*** SOURCE MATERIAL ***
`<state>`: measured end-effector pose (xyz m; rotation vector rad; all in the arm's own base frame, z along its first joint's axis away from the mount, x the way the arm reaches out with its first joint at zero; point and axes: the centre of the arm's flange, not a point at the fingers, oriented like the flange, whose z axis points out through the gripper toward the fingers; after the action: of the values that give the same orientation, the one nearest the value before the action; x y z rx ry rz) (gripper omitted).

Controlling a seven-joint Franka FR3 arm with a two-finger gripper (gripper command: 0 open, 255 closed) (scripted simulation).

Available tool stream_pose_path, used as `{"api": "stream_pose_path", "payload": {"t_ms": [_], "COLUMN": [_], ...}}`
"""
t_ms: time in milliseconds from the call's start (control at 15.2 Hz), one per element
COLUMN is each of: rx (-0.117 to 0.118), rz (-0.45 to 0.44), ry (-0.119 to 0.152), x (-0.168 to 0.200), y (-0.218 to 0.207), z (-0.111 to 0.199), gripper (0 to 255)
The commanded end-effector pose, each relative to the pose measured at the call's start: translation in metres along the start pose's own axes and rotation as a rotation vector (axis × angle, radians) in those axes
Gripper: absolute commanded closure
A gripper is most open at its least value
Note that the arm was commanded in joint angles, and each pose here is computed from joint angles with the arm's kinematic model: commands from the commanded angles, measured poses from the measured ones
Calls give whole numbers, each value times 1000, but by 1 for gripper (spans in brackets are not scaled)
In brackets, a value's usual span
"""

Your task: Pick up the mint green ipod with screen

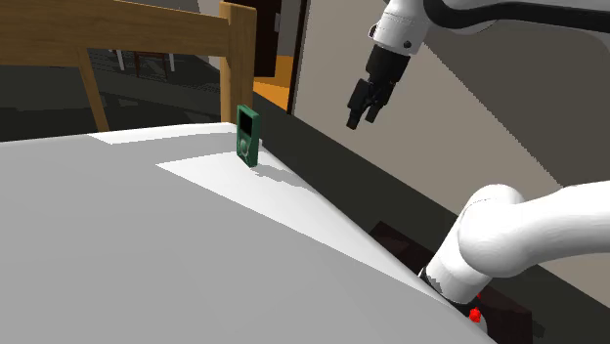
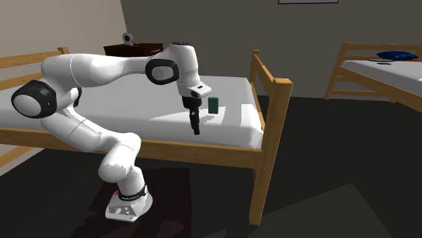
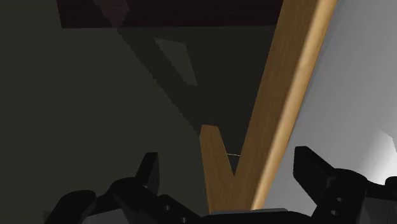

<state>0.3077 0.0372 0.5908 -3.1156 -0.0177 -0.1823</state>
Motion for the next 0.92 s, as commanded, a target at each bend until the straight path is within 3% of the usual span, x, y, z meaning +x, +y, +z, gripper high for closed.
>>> {"api": "stream_pose_path", "payload": {"t_ms": [0,462,858], "rx": [0,-13,-24], "rz": [0,-324,-602], "ry": [0,-76,-141], "x": [0,68,106], "y": [0,-74,-153], "z": [0,-15,-24], "gripper": [0,0,0]}}
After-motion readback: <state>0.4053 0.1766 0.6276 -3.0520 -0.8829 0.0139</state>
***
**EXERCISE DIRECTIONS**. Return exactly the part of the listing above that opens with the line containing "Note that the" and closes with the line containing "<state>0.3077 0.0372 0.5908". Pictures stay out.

**RESULT OF THE EXERCISE**.
Note that the arm was commanded in joint angles, and each pose here is computed from joint angles with the arm's kinematic model: commands from the commanded angles, measured poses from the measured ones
Calls give whole numbers, each value times 1000, but by 1 for gripper (spans in brackets are not scaled)
In brackets, a value's usual span
"""

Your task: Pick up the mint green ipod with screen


<state>0.3077 0.0372 0.5908 -3.1156 -0.0177 -0.1823</state>

The answer to this exercise has been fully stated.